Later in the month, on December 19, Entrada Therapeutics announced that the FDA placed a clinical hold on its investigational new drug application for its investigational Duchenne muscular dystrophy (DMD) treatment, ENTR-601-44, an exon 44 skipping oligonucleotide developed with Entrada’s Endosomal Escape Vehicle (EEV) platform.3
The agency noted that within 30 days, it will supply Entrada with a clinical hold letter, and the company stated that it planned to share updates regarding further communication with the FDA. "The clinical hold on our ENTR-601-44 program is disappointing and we will work to address the FDA’s concerns regarding the IND. There are no approved Duchenne therapies for people with exon 44 skippable mutations and we are eager to resolve this hold and continue down the treatment development pathway,” said Dipal Doshi, president and CEO of Entrada Therapeutics, said in a statement.

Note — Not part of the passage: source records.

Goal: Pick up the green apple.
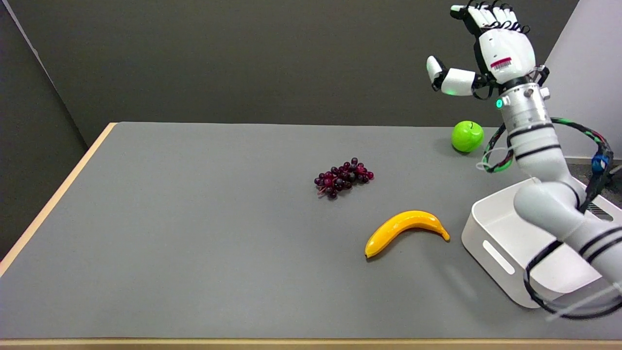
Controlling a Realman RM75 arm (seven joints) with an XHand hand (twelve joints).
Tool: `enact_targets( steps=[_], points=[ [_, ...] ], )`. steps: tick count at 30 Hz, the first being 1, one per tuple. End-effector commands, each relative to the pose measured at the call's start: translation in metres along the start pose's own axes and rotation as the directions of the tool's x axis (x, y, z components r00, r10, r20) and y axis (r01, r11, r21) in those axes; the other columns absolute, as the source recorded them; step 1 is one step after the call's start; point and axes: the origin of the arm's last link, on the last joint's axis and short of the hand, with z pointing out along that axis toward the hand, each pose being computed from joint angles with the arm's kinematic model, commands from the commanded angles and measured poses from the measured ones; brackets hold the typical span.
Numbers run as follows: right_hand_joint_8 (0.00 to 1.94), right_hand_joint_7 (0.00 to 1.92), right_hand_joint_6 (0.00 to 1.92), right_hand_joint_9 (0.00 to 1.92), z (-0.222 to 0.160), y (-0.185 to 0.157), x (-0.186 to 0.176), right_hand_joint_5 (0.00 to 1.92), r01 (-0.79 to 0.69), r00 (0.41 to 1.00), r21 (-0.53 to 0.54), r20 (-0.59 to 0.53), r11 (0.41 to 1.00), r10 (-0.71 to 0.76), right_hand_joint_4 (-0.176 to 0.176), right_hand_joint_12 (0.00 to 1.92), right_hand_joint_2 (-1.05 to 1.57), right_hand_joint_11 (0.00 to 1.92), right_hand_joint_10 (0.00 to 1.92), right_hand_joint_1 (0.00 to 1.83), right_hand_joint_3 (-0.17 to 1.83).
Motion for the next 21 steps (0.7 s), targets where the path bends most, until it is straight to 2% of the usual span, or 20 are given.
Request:
enact_targets(
  steps=[1,12,21],
  points=[
    [0.39,0.22,0.48,0.04,0.045,0.071,-0.040,0.21,0.139,0.947,-0.228,0.317,0.964,-0.061,0.018,1.06,0.59,0.00,0.66,0.43,0.95],
    [0.41,0.22,0.49,0.02,0.027,0.105,-0.072,0.22,0.181,0.901,-0.316,0.434,0.931,-0.028,0.010,1.05,0.57,0.00,0.67,0.43,0.94],
    [0.42,0.22,0.50,0.02,0.029,0.110,-0.094,0.22,0.225,0.845,-0.300,0.533,0.927,-0.032,0.007,1.05,0.57,0.00,0.68,0.43,0.94]
  ],
)
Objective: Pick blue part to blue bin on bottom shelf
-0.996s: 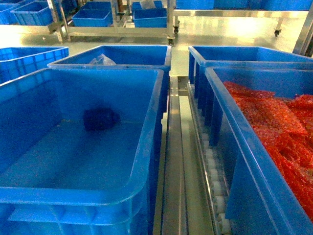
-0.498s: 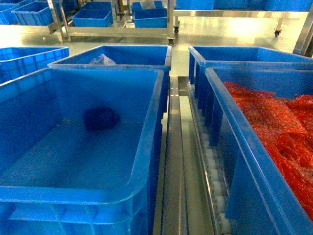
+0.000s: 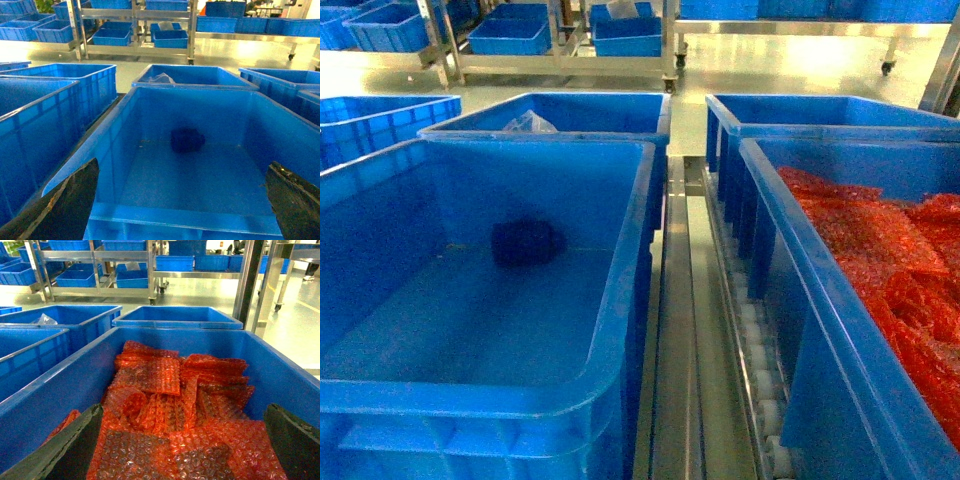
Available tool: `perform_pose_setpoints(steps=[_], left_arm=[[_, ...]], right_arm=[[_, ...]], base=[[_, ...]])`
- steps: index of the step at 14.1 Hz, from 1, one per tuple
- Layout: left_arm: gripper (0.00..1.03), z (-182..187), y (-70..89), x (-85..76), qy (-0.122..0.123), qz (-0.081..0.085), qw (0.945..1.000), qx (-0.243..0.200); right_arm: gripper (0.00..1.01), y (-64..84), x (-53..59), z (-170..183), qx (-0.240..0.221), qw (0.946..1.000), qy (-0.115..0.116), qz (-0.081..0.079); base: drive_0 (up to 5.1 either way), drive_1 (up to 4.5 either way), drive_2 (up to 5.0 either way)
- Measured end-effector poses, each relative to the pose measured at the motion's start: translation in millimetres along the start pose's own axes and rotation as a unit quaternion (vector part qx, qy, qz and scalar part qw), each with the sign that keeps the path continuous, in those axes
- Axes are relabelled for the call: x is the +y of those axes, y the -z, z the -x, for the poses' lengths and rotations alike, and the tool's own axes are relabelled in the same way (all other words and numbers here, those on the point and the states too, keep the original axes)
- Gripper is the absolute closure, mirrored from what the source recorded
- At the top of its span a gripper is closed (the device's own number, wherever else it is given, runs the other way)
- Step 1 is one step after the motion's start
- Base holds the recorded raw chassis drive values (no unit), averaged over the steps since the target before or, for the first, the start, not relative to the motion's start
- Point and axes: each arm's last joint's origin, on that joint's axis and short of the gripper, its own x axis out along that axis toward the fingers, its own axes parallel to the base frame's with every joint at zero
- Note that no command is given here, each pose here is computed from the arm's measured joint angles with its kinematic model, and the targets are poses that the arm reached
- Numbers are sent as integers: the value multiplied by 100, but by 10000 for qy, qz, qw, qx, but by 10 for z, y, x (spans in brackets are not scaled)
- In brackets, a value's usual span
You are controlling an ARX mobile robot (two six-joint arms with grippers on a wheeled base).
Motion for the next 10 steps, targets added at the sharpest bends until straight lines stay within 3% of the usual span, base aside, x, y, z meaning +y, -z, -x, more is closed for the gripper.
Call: perform_pose_setpoints(steps=[10], left_arm=[[5,0,0,0,0,2,10000,0]], right_arm=[[3,0,0,0,0,10000,0,2]], base=[[0,0,0]])
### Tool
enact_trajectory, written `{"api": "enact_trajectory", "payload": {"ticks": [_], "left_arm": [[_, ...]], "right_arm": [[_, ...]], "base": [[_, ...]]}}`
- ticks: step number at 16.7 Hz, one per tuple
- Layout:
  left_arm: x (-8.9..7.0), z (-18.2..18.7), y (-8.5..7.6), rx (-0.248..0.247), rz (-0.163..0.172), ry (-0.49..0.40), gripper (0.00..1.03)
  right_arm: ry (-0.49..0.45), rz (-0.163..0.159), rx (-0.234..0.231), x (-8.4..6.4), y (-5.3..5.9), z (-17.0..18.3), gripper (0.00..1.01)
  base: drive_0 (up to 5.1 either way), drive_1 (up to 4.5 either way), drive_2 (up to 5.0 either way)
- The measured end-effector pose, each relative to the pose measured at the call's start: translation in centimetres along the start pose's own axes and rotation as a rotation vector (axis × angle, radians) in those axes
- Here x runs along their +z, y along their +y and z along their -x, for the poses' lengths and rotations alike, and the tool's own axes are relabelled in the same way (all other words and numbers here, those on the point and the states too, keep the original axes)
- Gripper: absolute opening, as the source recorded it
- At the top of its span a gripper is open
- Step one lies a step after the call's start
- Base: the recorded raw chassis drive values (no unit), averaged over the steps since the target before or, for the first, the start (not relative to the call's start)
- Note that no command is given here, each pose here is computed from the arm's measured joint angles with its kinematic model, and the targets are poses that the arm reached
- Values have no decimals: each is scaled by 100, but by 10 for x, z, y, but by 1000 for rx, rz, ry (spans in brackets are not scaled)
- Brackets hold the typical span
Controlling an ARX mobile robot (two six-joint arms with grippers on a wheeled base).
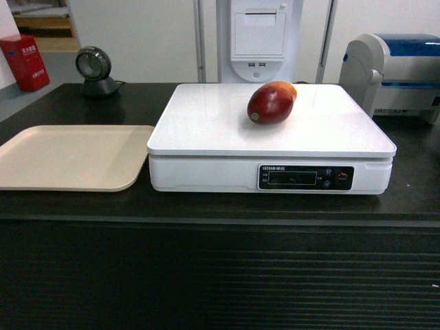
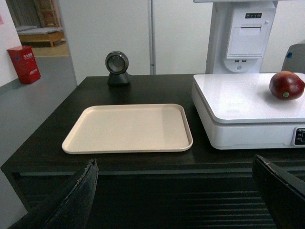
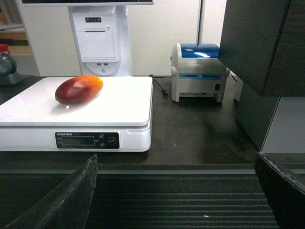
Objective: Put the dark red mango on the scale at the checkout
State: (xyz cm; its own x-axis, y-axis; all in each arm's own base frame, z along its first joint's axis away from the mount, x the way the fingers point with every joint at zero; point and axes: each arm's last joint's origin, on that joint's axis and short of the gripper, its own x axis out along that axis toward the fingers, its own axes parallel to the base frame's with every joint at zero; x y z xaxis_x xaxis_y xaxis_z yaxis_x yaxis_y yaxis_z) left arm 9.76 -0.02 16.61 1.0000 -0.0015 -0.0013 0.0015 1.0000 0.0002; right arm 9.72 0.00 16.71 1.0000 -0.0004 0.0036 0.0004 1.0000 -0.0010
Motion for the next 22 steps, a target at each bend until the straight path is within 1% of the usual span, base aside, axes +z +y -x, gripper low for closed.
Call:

On December 20, the FDA approved an expanded indication of Insightec’s Exablate Neuro platform to include the treatment of both sides of the body in patients with essential tremor (ET).4
The device, which uses focused ultrasound (FUS) waves, was originally approved for the treatment of medication-refractory ET in 2016, and later received approval for tremor-dominant Parkinson disease in 2018. The new approval allows appropriate patients to have their second side treated at least 9 months after treatment of the first side.

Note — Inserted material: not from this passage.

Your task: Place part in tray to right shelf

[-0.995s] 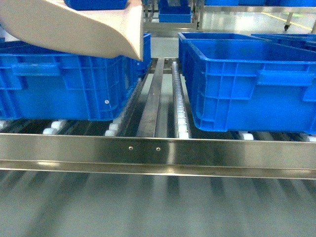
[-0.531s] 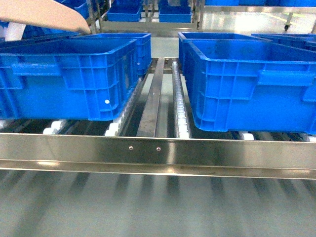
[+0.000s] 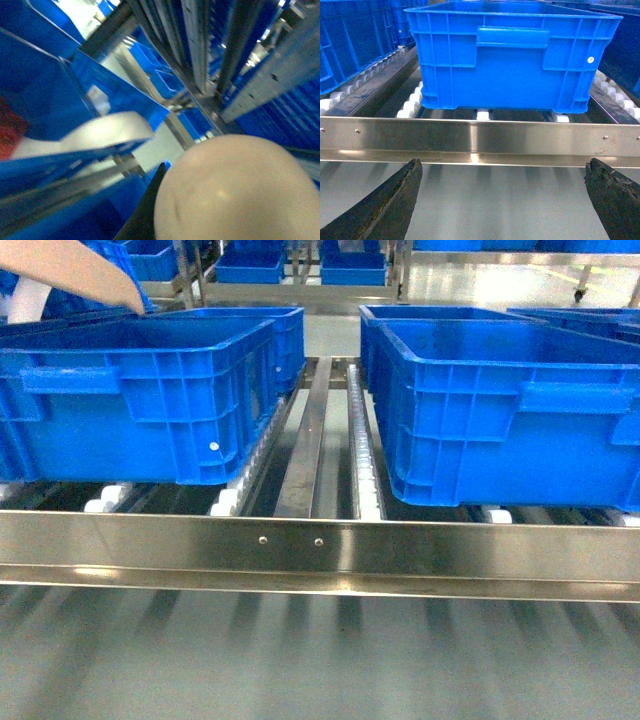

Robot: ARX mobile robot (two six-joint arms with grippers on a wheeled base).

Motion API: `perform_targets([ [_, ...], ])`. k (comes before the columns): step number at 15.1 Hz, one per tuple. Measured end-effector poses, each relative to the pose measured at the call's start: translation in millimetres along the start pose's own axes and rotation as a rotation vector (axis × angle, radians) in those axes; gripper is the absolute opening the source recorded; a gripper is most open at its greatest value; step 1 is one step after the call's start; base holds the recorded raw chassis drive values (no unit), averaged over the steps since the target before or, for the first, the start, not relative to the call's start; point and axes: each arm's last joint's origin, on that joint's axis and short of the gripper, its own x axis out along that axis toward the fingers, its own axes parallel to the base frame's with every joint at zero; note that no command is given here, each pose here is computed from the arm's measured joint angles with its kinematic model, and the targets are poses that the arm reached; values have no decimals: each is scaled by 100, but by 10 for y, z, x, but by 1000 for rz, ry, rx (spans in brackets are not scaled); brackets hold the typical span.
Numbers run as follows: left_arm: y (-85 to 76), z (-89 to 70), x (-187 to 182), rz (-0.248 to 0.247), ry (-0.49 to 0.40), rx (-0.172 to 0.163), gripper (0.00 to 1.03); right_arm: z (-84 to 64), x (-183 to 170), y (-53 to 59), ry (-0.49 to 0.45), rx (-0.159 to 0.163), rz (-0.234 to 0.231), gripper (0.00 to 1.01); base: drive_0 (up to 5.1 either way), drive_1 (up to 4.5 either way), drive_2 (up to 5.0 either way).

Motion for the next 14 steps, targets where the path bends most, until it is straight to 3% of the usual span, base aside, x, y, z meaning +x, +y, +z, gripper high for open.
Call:
perform_targets([
  [2,-53,16,-540,-186,129,-116,14,0,0,-1,0,0,0,98,0,0,0],
  [3,-77,59,-953,-340,184,-208,14,-1,-1,0,1,0,0,98,0,0,0],
  [4,-44,36,-1402,-385,307,-194,14,6,-4,-15,-52,12,4,94,0,0,0],
  [5,132,-48,-1684,-375,432,-9,13,51,24,-55,-115,24,12,83,0,0,0],
  [6,389,-187,-1903,-397,477,246,13,119,10,-131,-146,24,5,70,0,0,0],
  [7,686,-294,-1975,-361,471,490,13,224,-41,-209,-197,37,1,57,0,0,0],
  [8,802,-264,-2076,-386,439,575,13,259,-81,-277,-195,31,-2,44,0,0,0],
  [9,810,-197,-2211,-437,375,691,13,281,-132,-335,-185,20,8,29,0,0,0],
  [10,900,-199,-2335,-461,370,750,13,324,-187,-390,-208,25,-1,17,0,0,0],
  [11,1050,-253,-2423,-438,402,795,13,337,-235,-432,-207,24,-3,4,0,0,0],
  [12,1177,-280,-2508,-418,427,819,13,338,-271,-461,-203,17,2,2,0,0,0],
  [14,1219,-208,-2649,-442,386,817,13,327,-351,-518,-170,12,-1,2,0,0,0],
])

"This FDA approval is a very important milestone for us and demonstrates our unwavering commitment to expanding the treatment options for people living with essential tremor. It's very common for patients who've benefited from tremor reduction from the first side treatment to ask about having the second side treated. This approval paves the way for them to do that," Maurice R. Ferre, MD, CEO and chairman of the Board of Directors, Insightec, said in a statement.
Finally, on December 28, the FDA approved TG Therapeutics’ investigational glycoengineered monoclonal antibody ublituximab (Briumvi) for the treatment of relapsing forms of multiple sclerosis (MS). The therapy is administered in a 1-hour infusion, twice yearly following the starting dose, and is anticipated to become commercially available in the first quarter of 2023.5
Ublituximab, an agent designed to target a unique epitope on CD20-expressing B-cells, was approved based on results from the phase 3 ULTIMATE 1 and 2 trials (NCT03277261; NCT03277248). These trials, which featured 1094 patients with relapsing MS across 10 countries, showed the superior efficacy and safety of ublituximab in comparison with teriflunomide (Aubagio; Sanofi), a relatively newer agent that received FDA approval in 2009. Both trials were conducted under a special protocol assessment established with the FDA.

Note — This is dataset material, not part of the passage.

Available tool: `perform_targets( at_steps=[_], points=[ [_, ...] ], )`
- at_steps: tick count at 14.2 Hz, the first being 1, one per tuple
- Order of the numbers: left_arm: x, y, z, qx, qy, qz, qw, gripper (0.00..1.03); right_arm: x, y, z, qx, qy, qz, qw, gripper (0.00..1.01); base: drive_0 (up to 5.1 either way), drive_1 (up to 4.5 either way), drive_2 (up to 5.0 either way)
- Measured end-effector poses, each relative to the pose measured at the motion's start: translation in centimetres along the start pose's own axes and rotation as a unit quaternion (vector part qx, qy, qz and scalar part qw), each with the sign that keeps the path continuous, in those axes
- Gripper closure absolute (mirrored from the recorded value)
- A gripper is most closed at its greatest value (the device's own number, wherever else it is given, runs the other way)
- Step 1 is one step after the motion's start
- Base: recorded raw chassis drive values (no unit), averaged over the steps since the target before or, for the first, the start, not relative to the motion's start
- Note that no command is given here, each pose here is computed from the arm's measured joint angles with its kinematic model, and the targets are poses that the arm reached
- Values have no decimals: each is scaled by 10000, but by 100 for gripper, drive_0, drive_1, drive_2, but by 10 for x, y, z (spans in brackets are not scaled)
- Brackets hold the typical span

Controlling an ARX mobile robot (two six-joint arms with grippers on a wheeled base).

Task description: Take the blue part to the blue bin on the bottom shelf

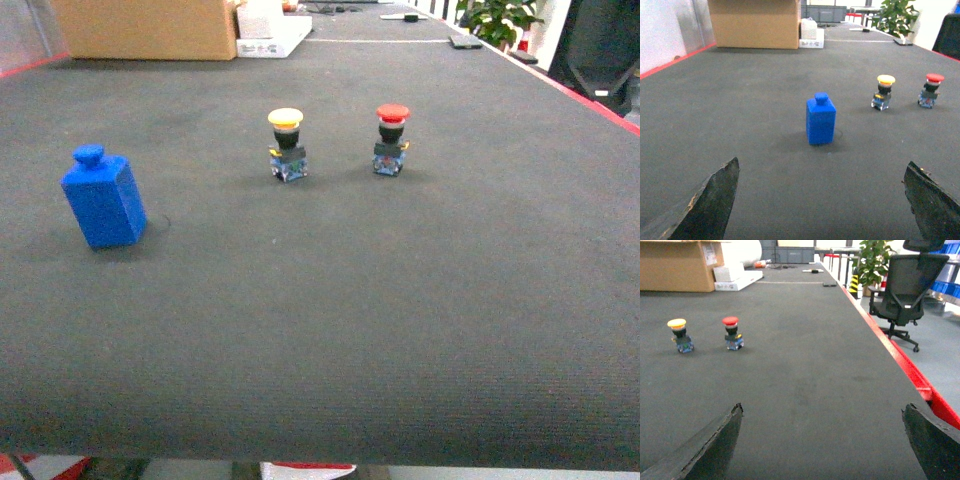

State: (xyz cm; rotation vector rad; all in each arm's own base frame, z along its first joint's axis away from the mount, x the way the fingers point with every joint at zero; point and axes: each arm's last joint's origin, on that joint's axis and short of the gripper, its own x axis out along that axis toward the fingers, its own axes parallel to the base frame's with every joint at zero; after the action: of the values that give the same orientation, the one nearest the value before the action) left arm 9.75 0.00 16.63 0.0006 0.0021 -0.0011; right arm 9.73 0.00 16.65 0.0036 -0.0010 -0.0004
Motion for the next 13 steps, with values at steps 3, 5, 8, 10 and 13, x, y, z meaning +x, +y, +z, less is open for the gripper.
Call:
perform_targets(
  at_steps=[3, 5, 8, 10, 13],
  points=[
    [0, 0, 0, 0, -25, 2, 10000, 5, 0, 0, 0, -2, -19, 0, 10000, 3, 0, 0, 0],
    [0, 0, 0, -4, -2, 4, 10000, 5, 0, 0, 0, -2, 10, 4, 10000, 3, 0, 0, 0],
    [0, 0, 0, -2, -2, 6, 10000, 5, 0, 0, 0, -4, -15, 0, 10000, 3, 0, 0, 0],
    [0, 0, 0, -2, -13, 8, 10000, 5, 0, 0, 0, -4, -2, 2, 10000, 3, 0, 0, 0],
    [0, 0, 0, -2, -2, 8, 10000, 5, 0, 0, 0, -4, 0, 0, 10000, 3, 0, 0, 0]
  ],
)
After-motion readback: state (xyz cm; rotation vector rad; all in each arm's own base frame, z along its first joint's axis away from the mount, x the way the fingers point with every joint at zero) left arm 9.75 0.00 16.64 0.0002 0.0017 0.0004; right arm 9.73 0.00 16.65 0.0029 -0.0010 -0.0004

"Today’s FDA approval marks an exciting day for everyone touched by MS and everyone that has worked on the development of Briumvi. We believe in the importance of treatment alternatives for patients and believe the profile of Briumvi offers unique attributes to patients and physicians alike. We have built a strong commercial team with deep knowledge of the MS landscape and look forward to launching in Q1 2023,” Michael S. Weiss, chairman and CEO of TG Therapeutics, said in a statement. “We want to thank the patients and their families, the clinical investigators and their teams, and our advisors for their support and participation in our trials, and for helping us get to this point. We remain committed to the patients we serve and providing seamless access to Briumvi once launched.”